Avoiding making judgements about others is a significant challenge for me, one that embarrasses me. Nadia says, "We move through our days making judgments without ever realizing that maybe there is more to a person than what we see." Every time I see someone and make a judgement about them, I challenge myself to come up with other explanations, alternatives to my assumptions. For example, a person on the road tailgating me leads to my assumption that they are a terrible driver and a real bully. Alternatives could include the possibility that they are on their way to an emergency, that they are upset because someone close to them died, or that they are really excited to be going to see their favorite band in concert. This exercise allows me to let go of my hostility towards the other person, to get out of their way, and to wish them luck.
Why are our judgements of other people almost always negative? Why don't we make positive assumptions about people? Nadia writes, "It is said in spiritual texts that when we criticize another, we are criticizing something that bothers us about ourselves." So perhaps we are negative about other people because we are negative about how we feel about ourselves. We compare ourselves to other people in order to feel good or "better", when in fact, we are criticising ourselves by doing so.
Now that I am paying attention to this more in myself, I also seem to be observing it more in other people.

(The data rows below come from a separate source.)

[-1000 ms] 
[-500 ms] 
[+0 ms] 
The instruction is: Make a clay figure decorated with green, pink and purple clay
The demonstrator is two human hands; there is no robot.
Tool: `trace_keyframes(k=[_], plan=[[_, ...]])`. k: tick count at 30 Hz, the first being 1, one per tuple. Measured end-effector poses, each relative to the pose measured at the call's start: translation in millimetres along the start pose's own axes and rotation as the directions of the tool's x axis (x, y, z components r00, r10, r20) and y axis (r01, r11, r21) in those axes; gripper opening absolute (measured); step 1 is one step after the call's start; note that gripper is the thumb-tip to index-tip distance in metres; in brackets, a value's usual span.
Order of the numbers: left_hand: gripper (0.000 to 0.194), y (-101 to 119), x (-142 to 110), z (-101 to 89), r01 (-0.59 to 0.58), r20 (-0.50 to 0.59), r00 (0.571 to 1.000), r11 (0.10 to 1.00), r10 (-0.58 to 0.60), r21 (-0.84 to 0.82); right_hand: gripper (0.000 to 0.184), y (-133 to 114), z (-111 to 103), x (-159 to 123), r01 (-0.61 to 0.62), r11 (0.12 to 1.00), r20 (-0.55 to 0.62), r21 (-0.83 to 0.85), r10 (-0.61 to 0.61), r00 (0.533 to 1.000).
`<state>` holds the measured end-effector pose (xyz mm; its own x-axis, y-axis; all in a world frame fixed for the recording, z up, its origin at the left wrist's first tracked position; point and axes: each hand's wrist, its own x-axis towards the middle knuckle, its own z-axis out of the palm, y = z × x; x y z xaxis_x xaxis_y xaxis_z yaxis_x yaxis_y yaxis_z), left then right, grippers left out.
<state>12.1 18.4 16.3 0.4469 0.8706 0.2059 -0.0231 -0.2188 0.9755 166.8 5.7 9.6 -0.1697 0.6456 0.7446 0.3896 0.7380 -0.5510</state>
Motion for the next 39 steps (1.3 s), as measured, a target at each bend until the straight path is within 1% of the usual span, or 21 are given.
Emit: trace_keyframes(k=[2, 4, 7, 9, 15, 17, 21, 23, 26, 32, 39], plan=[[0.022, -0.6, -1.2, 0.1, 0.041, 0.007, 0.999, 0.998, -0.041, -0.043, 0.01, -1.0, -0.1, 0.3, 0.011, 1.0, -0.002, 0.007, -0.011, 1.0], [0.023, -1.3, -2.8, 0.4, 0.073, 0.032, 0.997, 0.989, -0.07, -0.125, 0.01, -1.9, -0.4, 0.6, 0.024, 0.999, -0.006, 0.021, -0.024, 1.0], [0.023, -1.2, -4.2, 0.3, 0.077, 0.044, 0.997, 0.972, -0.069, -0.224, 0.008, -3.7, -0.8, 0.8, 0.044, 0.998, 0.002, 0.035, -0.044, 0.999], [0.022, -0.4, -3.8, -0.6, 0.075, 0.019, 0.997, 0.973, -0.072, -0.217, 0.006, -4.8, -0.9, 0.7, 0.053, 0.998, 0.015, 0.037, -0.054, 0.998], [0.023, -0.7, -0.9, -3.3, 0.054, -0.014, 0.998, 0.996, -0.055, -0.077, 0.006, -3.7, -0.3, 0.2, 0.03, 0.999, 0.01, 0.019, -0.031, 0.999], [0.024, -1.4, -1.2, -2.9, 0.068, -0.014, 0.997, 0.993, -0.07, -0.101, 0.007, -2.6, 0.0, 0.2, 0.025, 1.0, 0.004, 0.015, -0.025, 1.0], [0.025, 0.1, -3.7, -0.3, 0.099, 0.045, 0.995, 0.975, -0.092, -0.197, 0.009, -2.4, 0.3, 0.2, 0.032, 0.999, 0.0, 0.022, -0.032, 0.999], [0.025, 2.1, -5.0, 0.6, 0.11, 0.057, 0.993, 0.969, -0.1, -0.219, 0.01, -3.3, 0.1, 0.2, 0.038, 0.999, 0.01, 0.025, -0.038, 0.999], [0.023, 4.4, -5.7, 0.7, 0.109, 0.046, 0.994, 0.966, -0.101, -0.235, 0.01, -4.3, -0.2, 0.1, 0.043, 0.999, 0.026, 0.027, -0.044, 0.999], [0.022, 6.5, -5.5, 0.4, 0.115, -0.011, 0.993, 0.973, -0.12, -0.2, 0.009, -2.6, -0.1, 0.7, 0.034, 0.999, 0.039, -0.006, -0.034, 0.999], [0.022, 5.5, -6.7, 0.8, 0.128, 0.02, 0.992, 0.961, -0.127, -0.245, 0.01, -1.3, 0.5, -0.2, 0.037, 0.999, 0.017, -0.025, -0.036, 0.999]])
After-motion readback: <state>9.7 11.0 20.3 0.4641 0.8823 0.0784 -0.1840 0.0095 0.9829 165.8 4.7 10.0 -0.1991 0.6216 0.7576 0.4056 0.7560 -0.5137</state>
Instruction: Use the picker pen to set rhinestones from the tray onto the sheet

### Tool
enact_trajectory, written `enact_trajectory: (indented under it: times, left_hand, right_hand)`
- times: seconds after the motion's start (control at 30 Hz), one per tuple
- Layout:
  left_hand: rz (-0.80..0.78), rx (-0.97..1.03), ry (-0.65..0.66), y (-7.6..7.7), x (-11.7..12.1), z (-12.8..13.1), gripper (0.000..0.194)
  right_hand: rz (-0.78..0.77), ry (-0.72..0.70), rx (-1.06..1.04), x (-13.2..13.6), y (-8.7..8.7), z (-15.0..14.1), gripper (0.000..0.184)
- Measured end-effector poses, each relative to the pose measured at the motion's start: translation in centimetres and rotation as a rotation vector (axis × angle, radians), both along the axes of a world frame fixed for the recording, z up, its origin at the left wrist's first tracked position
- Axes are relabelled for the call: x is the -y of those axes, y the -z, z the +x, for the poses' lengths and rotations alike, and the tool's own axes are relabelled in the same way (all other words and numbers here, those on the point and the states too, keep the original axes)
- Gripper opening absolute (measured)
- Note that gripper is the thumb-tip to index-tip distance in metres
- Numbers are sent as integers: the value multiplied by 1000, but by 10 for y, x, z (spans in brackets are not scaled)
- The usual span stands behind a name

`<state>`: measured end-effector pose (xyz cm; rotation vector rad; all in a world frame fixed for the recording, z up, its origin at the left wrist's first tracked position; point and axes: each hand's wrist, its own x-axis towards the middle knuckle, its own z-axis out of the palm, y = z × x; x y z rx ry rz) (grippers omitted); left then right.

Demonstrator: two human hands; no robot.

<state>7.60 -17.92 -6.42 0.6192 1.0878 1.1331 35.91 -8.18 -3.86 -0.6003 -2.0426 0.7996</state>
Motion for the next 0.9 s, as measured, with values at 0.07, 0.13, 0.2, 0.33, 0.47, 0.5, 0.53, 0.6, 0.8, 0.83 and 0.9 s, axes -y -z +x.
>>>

It's almost like judging people who judge people. The biggest challenge this has given me is when I see it in my mother-in-law. I hear criticism of other people from her more often than I realized. I get the sense that she always wants to be right. I see myself in her, the parts I do not like, and I do not know how to react to that. Do I just ignore it and focus on changing myself? It is especially an issue for me because she is family and we live with her and she might help take care of our future children, so I have more of a stake in the outcome. What if she is unhappy? What would you do?
Perhaps I should acknowledge her negative energy and turn it into motivation to change myself, to avoid this similarity with her. I cannot change her, she has to find her own way. I need a balance between finding my way and protecting myself from energies that deplete my own. Thoughts?